__Exercise__: Report each line of the records where "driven" occurs.

__Dataset records__:
* * *

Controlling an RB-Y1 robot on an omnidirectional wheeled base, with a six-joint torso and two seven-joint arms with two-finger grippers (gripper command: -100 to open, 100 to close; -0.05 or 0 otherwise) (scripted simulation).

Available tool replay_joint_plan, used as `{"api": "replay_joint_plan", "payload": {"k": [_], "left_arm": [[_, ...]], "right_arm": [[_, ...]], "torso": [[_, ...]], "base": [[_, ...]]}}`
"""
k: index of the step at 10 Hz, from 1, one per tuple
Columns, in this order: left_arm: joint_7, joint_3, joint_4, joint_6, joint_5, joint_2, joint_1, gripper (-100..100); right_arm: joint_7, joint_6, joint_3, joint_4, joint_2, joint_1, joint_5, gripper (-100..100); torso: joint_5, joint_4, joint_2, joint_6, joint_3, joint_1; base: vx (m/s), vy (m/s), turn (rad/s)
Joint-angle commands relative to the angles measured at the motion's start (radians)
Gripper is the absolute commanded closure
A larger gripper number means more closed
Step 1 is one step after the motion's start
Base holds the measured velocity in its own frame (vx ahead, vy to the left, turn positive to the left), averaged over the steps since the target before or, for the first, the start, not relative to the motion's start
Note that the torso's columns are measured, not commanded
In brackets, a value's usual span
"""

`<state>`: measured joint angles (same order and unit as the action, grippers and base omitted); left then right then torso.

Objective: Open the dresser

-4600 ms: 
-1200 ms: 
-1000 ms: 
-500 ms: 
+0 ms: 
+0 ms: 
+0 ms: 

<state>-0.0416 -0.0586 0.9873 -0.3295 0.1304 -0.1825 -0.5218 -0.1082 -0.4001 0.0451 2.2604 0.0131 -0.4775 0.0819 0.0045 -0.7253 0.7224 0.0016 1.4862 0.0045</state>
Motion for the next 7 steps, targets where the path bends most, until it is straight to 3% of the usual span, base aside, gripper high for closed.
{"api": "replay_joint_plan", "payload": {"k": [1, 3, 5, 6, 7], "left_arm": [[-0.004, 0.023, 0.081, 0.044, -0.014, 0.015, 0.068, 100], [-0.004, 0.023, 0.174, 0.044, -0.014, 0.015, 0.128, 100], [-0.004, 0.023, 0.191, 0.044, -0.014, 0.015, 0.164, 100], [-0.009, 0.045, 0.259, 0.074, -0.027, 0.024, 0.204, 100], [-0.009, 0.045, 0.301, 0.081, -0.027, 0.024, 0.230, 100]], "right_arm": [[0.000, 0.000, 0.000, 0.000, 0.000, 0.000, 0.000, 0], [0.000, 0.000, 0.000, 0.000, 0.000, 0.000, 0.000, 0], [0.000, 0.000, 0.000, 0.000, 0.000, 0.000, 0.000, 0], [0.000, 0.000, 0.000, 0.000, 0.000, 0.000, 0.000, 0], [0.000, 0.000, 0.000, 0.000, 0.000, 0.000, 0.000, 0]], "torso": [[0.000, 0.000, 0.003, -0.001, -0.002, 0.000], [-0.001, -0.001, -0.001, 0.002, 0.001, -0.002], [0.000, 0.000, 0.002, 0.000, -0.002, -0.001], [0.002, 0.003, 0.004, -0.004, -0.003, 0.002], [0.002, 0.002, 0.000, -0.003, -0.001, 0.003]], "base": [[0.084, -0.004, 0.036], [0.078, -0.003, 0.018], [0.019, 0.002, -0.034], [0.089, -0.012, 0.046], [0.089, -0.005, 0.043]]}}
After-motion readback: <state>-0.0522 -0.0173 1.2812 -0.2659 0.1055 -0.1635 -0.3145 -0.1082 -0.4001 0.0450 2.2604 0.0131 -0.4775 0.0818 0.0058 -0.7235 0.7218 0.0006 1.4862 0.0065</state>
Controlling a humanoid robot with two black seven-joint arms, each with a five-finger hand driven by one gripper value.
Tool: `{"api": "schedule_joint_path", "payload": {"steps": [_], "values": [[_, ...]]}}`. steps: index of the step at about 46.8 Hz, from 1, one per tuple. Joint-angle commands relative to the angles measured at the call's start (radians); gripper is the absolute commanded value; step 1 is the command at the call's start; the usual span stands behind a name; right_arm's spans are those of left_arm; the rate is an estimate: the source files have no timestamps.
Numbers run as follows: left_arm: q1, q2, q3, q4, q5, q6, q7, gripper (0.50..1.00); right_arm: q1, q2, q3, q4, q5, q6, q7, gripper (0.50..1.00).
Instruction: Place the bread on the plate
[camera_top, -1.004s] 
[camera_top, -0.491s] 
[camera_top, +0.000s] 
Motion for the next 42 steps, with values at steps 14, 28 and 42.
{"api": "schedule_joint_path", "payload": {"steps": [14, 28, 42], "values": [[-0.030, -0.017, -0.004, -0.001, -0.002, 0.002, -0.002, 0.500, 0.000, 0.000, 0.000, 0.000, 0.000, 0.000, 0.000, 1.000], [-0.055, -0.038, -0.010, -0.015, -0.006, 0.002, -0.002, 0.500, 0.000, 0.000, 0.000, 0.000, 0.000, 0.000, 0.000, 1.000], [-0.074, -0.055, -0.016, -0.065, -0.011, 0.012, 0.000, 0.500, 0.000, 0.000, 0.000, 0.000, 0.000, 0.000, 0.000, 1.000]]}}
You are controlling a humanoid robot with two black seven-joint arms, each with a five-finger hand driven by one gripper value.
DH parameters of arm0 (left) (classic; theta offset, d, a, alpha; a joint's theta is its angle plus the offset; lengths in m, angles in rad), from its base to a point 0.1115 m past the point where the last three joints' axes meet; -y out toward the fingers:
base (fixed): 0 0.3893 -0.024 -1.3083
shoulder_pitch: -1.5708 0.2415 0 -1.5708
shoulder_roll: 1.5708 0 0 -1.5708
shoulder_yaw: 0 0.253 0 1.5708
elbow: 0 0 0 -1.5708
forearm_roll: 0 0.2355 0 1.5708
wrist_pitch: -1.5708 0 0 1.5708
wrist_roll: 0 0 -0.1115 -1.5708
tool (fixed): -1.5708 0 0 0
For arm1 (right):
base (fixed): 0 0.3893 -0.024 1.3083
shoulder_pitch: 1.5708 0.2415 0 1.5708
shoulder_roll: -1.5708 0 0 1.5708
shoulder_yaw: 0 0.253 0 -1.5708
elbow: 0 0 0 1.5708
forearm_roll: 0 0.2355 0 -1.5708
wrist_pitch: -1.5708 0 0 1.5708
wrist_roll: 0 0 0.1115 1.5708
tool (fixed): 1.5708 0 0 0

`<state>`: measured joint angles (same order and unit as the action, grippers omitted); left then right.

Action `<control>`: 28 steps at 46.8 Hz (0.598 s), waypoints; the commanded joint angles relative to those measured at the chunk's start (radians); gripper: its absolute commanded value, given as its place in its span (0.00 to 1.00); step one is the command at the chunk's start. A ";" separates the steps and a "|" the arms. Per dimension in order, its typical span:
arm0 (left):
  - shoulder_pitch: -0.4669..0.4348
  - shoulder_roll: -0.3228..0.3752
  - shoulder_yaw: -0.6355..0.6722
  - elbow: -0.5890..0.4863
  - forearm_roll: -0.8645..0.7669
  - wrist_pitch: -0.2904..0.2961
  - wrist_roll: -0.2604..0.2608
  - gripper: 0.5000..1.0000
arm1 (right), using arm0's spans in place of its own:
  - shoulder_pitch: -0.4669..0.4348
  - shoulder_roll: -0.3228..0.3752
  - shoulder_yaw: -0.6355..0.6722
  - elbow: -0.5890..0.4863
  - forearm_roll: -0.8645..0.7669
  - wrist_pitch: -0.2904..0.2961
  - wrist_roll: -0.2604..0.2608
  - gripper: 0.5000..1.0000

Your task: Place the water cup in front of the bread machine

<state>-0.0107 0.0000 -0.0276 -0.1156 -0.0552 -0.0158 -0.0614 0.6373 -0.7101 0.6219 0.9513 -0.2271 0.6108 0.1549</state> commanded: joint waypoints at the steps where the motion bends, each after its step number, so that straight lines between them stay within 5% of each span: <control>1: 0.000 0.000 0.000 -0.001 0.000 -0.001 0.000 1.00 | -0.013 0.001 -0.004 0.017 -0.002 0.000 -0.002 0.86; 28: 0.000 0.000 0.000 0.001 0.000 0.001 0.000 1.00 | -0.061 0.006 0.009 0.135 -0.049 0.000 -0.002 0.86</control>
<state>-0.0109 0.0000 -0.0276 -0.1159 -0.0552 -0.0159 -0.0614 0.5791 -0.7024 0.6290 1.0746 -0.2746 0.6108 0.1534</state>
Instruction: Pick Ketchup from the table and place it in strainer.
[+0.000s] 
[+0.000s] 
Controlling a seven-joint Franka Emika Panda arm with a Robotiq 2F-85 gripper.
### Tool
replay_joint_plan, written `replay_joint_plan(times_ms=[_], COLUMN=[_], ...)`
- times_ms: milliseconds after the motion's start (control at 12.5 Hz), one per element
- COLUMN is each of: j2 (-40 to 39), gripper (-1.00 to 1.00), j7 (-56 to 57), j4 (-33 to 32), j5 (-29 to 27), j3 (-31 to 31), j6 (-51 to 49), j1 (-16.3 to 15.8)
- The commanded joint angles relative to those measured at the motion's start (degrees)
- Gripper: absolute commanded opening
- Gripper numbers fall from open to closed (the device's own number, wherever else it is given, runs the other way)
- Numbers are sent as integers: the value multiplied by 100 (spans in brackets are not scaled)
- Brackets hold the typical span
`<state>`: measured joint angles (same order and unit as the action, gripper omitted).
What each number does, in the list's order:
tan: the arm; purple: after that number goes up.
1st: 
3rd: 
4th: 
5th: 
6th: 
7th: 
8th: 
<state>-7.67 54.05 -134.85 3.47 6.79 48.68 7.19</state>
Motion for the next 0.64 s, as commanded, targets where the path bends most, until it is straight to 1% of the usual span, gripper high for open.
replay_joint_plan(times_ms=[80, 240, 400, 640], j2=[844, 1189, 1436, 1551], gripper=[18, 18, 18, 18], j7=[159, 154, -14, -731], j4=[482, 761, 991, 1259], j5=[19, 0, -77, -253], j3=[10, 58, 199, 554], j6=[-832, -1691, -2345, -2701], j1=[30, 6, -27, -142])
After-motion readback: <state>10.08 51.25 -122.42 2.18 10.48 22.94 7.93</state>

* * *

__The completed task__:
Controlling a humanoid robot with two black seven-joint arms, each with a five-finger hand driven by one gripper value.
You are controlling a humanoid robot with two black seven-joint arms, each with a five-finger hand driven by one gripper value.

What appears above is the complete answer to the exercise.